= Roswell Lee Evans =

Roswell Lee Evans, originally from Georgia, is the former Dean of the Harrison School of Pharmacy at Auburn University and an alleged expert on the use of the benzodiazepine midazolam for carrying out the death penalty.

==Glossip v. Gross==
Beginning in April 2015, Evans' credibility and qualifications as an expert witness became heavily criticized when the case of Glossip v. Gross went before the Supreme Court of the United States of America. At this time, it was revealed that over 150 pages of the report he provided in his testimony came directly from the consumer website Drugs.com, an online pharmaceutical encyclopedia whose material, according to the website's own disclaimer, is not intended to be used as medical advice or diagnosis, or for treatment.

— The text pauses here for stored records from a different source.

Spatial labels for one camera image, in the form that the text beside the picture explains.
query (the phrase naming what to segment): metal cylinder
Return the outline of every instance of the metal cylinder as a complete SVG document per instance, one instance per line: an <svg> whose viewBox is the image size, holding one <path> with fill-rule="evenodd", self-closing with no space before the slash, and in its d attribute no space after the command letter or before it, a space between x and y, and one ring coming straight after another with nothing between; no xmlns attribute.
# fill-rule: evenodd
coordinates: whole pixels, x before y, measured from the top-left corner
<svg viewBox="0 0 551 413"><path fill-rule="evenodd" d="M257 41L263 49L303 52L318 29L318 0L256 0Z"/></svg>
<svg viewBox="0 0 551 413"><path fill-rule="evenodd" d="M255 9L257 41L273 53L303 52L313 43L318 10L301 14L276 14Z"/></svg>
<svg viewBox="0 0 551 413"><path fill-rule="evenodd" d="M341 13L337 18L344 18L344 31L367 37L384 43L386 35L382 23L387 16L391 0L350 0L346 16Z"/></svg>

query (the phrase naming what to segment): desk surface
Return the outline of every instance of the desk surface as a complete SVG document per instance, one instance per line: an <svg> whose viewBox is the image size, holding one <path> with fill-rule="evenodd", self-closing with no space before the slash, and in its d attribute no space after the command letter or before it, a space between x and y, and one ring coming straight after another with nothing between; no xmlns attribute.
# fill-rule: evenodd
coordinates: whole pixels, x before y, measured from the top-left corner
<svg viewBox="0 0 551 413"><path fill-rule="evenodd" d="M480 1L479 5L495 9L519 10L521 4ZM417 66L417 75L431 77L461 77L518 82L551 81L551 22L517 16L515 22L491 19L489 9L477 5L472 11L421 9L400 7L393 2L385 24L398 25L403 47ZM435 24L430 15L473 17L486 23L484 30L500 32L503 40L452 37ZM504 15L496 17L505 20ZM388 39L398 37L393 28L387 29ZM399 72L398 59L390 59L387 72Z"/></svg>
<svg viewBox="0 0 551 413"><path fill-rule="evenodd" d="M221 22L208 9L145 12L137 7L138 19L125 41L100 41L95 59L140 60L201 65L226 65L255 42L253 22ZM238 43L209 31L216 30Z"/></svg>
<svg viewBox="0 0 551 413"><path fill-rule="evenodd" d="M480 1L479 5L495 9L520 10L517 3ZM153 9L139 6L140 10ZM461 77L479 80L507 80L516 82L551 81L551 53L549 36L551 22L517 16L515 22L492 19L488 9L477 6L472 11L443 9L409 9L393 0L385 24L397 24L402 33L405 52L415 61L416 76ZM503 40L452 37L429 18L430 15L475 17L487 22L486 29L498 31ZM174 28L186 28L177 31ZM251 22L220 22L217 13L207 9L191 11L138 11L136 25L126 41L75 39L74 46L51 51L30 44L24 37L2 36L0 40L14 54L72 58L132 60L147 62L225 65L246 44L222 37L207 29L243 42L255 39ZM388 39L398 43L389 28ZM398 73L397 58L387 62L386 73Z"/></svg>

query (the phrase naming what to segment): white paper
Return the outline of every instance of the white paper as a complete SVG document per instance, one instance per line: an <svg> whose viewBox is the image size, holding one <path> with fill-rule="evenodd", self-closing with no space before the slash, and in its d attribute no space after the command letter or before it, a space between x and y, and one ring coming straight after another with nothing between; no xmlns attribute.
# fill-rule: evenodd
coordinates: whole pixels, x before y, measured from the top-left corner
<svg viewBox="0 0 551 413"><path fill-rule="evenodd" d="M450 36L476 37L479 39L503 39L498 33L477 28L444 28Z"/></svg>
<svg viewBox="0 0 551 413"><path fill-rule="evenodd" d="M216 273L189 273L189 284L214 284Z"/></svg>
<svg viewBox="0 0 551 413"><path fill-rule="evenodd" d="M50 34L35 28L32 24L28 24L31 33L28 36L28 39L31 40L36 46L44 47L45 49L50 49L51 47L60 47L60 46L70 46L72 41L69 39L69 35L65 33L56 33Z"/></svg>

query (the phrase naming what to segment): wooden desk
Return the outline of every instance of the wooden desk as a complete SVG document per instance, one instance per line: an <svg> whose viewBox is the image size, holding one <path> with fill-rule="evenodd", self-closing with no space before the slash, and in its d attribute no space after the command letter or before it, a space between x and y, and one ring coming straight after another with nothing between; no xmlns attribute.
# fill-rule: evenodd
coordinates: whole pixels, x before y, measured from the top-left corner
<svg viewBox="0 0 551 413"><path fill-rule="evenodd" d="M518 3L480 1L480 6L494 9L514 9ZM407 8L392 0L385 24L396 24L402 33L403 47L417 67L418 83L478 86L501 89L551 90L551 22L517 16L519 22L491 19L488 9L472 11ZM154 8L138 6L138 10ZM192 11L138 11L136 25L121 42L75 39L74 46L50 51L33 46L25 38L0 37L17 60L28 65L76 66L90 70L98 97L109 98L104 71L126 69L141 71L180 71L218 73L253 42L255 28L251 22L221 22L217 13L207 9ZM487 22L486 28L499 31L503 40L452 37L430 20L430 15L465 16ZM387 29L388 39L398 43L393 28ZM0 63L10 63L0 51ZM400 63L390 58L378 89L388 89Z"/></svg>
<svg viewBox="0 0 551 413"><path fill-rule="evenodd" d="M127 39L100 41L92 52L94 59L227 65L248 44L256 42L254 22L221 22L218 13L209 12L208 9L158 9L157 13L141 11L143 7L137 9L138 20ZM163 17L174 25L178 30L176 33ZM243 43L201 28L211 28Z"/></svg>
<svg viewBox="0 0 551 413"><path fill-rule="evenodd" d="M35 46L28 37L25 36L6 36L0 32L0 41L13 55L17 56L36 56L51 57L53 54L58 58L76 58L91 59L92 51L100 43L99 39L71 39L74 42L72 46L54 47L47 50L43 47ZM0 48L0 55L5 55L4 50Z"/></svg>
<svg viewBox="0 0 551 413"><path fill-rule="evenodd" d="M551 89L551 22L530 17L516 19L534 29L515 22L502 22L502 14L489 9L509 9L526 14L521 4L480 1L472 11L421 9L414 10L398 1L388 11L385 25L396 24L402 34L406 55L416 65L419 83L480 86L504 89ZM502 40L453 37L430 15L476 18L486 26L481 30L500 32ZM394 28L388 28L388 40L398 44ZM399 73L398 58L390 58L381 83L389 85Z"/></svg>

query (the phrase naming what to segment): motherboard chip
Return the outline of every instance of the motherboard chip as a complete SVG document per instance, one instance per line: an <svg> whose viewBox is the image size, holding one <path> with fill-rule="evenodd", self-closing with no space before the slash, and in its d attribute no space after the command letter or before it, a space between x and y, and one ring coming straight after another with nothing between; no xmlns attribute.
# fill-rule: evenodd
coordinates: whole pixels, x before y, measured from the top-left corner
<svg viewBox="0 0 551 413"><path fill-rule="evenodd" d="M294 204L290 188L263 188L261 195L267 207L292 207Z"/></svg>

Evans’ opinion as an expert on midazolam has also been criticized due to his testimony regarding the mechanism of action of benzodiazepines. Evans testified that:

“Midazolam attaches to GABA receptors, inhibiting GABA[…] that's what generates the clinical effect or the pharmacological effect from midazolam and all the other benzodiazepine drugs.”

and further stated:

“GABA receptors are responsible for anxiety disorders. So when you basically inhibit GABA, you basically begin to control those kind [sic] of symptoms”.

These statements drew criticism as they describe the exact opposite of benzodiazepines, which actually work by enhancing the effect of the neurotransmitter gamma-aminobutyric acid (GABA) at the GABA_{A} receptor. By enhancing the effects of GABA, benzodiazepines produce sedative, hypnotic (sleep-inducing), anxiolytic (anti-anxiety), anticonvulsant, and muscle relaxing effects.

During his testimony, Evans stated that he was a doctor of pharmacy (PharmD) and not a medical doctor (MD), that he had never personally induced anesthesia in a patient, and that he could not make evaluations and then prescribe dosages of drugs for particular situations without a collaborative agreement.